Oooff! If you’re to go by Twitter — not always a good idea — there’s one thing not to like about Amy Coney Barrett, Donald Trump’s potential nominee to replace Ruth Bader Ginsburg and that’s her religion: Catholicism. The Washington Post’s Ron Charles quoted her saying that ‘a legal career is but a means to an end…and that end is building the kingdom of God’. Cue for others to pile in to the effect that there’s meant to be a separation of church and state in the US, and others witheringly observing that it’s not far to go from here to overturning Roe v. Wade. You can expect the quote to be widely circulated in the next few days.
In fact, the damning extract is from the address Professor Coney Barrett gave to her departing law graduates at Notre Dame University, a Catholic institution, in 2006; she was telling them that they were expected to be a different type of lawyer. And yes, the conclusion was as she’s quoted above.
But the entire address is worth reading (you can here) as an expression of her values. They’re rather different from those you’d expect. Abortion isn’t mentioned, period.
She does however, make clear the limits of the differences between Notre Dame lawyers and others:
‘There are certainly many respects in which you will not be any different from your peers who have graduated from other law schools. To begin with, being a different kind of a lawyer does not mean that you have mastered a different body of law. There is no Catholic version of the Federal Rules of Civil Procedure, and the movie My Cousin Vinny taught you the same evidentiary principles observed by Domers and non-Domers alike. The law is a discipline, and it is one in which you are now well trained. When you begin your jobs, you will be able to hold your own with other graduates of the best law schools. Sometimes we’re tempted to say that a Notre Dame lawyer is a different kind of lawyer because he or she is an ethical lawyer. But that can’t be right. Our profession is in pretty deep trouble if the only ethical lawyer is the different one. When you leave here, hold yourselves to the highest ethical standards, and be leaders in that regard. But maintaining high ethical standards ought to be something that characterizes our whole profession—not something that causes Notre Dame lawyers to stand apart.’
So what does? She suggests that the graduates should have a particular concern with social justice and gives the examples of lawyers who have done public service work, including victims of sex trafficking. Nothing Amal Clooney wouldn’t like there. But she says that there should be another aspect to her graduates’ careers: ‘for so many lawyers, the practice of law quickly becomes an end in itself, for the satisfaction, prestige, or money it brings. Don’t let that happen to you; set your sights higher than that. No matter how exciting any career is, what is it really worth if you don’t make it part of a bigger life project to know, love, and serve the God who made you?’

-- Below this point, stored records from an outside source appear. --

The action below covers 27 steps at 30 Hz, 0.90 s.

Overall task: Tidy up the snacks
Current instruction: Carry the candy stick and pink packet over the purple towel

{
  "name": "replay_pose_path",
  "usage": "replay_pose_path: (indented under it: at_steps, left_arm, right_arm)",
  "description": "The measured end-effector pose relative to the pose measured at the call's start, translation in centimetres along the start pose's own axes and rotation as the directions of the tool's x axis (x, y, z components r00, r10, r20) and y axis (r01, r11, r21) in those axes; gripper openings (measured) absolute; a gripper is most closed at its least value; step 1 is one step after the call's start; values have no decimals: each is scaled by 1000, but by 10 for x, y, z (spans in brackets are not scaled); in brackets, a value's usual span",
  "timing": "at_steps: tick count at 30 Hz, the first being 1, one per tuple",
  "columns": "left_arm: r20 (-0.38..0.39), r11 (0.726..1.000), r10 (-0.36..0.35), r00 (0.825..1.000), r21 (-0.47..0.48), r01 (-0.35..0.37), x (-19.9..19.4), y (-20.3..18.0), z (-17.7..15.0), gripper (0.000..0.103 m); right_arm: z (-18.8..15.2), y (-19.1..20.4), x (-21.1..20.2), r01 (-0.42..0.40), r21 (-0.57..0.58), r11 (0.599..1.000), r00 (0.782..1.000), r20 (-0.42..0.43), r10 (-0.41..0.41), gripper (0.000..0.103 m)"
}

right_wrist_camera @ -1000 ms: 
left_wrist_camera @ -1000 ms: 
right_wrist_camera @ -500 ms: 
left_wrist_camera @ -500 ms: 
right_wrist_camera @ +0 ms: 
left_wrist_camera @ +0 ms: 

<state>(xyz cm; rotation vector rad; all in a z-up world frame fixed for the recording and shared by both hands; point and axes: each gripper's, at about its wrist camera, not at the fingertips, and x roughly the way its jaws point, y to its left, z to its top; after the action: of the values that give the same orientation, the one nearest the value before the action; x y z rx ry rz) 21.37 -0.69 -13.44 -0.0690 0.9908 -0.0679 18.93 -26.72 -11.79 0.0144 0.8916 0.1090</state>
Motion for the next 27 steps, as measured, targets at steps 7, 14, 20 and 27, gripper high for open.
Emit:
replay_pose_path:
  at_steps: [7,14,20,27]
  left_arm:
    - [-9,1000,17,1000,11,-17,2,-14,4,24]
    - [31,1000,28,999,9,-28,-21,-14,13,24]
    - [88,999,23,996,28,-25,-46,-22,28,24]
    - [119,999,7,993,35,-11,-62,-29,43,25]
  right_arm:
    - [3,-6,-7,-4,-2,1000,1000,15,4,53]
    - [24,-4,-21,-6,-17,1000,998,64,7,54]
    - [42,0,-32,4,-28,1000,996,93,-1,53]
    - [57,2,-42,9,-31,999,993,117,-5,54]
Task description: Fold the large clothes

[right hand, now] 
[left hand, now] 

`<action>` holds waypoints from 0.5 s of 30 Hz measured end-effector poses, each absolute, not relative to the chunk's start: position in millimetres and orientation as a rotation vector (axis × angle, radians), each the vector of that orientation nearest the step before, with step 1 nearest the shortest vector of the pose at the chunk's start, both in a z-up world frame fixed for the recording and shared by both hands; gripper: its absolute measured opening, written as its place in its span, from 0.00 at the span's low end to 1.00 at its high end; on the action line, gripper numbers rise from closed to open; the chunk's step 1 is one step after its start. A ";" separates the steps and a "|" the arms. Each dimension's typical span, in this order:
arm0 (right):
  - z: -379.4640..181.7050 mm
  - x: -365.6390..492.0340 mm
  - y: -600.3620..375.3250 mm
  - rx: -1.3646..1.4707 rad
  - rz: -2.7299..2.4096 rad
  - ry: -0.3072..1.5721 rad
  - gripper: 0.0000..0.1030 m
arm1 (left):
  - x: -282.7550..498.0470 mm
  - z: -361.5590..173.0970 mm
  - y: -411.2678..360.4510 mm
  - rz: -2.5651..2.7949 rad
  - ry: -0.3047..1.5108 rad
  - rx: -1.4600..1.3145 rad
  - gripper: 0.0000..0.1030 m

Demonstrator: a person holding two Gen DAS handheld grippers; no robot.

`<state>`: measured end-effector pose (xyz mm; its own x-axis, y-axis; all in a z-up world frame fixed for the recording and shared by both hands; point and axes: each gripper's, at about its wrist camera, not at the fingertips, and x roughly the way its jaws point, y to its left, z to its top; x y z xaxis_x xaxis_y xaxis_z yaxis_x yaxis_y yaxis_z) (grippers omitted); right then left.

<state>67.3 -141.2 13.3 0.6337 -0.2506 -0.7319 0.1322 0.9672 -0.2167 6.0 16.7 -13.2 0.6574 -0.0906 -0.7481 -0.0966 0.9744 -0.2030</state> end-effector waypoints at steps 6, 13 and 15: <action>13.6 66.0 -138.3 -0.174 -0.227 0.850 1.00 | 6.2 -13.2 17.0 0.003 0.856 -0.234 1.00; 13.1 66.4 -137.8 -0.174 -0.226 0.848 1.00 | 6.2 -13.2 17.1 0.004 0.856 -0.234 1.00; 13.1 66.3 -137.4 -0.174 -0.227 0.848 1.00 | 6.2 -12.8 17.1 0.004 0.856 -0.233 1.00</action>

That, it strikes me, isn’t trampling over the division between Church and State (actually the constitution talks about no church being established, which is a bit different). It’s simply putting the practice of law into a different perspective. It could easily be applicable to a Jewish lawyer, such as the late RBG, though I’m guessing she wouldn’t have put it like that. Another way Amy C-B says graduates can set themselves apart is by putting 10 percent of their earnings towards others…church, charities or friends/acquaintances in need. When’s the last time you’ve met a lawyer who forfeits 10 percent?
So, I don’t think Ron Charles’s scare quote should frighten the horses; au contraire, Mr Charles. Perhaps there is a case for some sort of positive discrimination to advance that under-represented group on the Supreme Court, white American Protestants, but that’s another story.
As it happens, Amy Coney-B isn’t my idea of a Supreme Court justice. She’s still young at 48 by comparison with the late Ruth B-G, who looked and sounded a tough nut; this professor looks like Nicole Kidman, for all her seven children (two adopted from Haiti). Neither do I care for the sound of the People of Praise group she is said to belong to…it sounds evangelical rather than Catholic — but then I’m allergic to charismatic religion.
But on the actual issue of whether she’d be a competent Supreme Court justice, she sounds perfectly plausible. Her take on the Constitution is that you should respect the intentions of the makers of that Constitution, which is a view taken by more than one judge on the court at present.
And further, she’d be a woman replacing a woman, if that’s your priority. I thought feminists were meant to be in favor of a greater gender balance on the court. Or is it just a particular kind of woman who counts?